The Oblique Strategies
Brian Eno and Peter Schmidt developed a deck of cards with the idea that it would help artists overcome creative blocks and solve problems associated with producing music. Each card contains a saying on it designed to get you to look at your problem in a different way. When faced with a dilemma, you draw one card from the shuffled deck. Sometimes, the relevance of the card is unclear, but you are supposed to trust in a deeper meaning to the card. In this way, the cards are meant to promote “lateral thinking.”
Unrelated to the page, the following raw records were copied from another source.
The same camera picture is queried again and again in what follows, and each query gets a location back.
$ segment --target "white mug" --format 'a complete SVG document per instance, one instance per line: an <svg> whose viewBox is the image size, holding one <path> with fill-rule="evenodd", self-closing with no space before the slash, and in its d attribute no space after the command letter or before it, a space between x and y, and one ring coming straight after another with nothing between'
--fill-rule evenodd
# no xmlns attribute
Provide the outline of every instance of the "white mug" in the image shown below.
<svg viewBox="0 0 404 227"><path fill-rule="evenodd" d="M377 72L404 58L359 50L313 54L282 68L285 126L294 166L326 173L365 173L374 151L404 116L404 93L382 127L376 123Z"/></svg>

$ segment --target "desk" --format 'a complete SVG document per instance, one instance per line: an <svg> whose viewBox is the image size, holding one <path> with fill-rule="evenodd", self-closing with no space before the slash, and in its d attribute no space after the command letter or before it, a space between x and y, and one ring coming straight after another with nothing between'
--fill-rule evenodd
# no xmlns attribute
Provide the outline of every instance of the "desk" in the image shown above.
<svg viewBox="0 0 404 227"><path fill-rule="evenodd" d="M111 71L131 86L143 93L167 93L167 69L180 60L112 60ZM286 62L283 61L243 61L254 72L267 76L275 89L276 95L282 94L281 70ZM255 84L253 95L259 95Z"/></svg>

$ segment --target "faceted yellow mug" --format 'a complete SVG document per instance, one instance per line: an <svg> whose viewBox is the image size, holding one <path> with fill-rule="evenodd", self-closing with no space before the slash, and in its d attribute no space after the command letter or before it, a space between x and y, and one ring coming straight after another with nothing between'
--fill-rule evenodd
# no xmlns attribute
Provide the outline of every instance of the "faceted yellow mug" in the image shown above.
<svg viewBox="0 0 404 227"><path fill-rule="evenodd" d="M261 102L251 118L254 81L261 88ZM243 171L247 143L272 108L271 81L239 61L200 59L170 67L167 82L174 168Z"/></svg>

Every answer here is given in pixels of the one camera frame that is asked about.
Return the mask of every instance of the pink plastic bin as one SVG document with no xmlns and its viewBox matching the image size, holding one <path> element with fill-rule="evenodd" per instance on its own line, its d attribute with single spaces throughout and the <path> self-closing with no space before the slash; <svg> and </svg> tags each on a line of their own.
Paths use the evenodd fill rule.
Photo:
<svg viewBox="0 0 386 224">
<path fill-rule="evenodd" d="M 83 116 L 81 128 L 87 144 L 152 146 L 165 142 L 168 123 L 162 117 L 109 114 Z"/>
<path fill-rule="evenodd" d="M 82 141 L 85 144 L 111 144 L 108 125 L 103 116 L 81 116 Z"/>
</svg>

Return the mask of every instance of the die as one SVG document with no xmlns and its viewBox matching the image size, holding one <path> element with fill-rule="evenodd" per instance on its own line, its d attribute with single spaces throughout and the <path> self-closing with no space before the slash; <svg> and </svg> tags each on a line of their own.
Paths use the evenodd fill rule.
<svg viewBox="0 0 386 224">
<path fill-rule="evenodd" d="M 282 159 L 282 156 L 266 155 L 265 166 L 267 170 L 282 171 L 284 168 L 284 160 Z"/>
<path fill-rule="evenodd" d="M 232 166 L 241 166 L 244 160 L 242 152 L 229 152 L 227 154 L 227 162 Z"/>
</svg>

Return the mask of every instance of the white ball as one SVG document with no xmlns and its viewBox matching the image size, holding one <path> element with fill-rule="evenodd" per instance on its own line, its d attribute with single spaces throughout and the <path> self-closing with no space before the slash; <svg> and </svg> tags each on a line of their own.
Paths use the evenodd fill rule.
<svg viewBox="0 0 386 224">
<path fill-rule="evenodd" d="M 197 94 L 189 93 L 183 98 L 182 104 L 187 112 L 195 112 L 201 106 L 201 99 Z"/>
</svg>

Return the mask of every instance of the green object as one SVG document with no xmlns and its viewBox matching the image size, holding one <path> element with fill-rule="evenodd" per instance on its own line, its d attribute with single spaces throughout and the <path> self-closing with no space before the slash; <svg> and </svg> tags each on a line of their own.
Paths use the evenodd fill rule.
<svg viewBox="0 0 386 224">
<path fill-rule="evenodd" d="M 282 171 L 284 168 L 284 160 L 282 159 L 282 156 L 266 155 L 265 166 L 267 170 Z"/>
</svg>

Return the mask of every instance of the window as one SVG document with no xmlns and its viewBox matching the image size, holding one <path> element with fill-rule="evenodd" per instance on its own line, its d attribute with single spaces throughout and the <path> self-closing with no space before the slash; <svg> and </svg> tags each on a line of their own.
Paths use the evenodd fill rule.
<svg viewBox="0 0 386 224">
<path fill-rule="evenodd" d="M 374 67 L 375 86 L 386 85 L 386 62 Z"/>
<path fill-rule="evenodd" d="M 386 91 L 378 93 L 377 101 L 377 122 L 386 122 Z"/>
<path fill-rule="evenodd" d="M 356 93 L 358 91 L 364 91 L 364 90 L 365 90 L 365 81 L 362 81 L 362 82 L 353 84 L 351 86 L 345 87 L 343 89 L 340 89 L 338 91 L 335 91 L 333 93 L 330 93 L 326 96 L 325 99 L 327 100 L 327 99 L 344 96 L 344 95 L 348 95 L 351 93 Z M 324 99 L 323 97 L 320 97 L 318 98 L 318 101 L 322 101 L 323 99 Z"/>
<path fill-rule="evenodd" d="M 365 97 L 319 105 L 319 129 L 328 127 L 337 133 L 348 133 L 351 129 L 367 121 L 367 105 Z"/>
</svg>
Imagine that your instructional support specialist or educational coach put all of their wisdom into a deck of cards. What nuggets of advice would they contain? I thought of my unit of instruction that I’m writing as part of my teacher evaluation. I feel I’m missing an opportunity to mix up my strategies and go outside of my comfort zone. I thought about this problem and immediately drew a card that said:
How would someone else do it?
My thoughts immediately went to all of the other gifted teachers I’ve been lucky enough to collaborate with in the past. My mind settled on a couple of new angles such as incorporating more movement into a couple of the lessons and using technology to “redefine” one of the earlier tasks in my unit (the “R” in the SAMR model). At least the card got me to thinking.
Wanting to test the deck further, I thought of a child who had some challenging behaviors last year. I drew a card
Go outside, shut the door.
Two for two? Maybe not, but it did make me chuckle.
Coach In A Box
In some cases, the art of instructional coaching is bringing to the surface something that the teacher already knows. We sometimes get in a rut, and we need something to break us free. The deck is a novelty that might just spark some creative solutions. If you were writing a deck specifically for teachers, what would you put on a card?
Have a fantastic New Year, kind readers!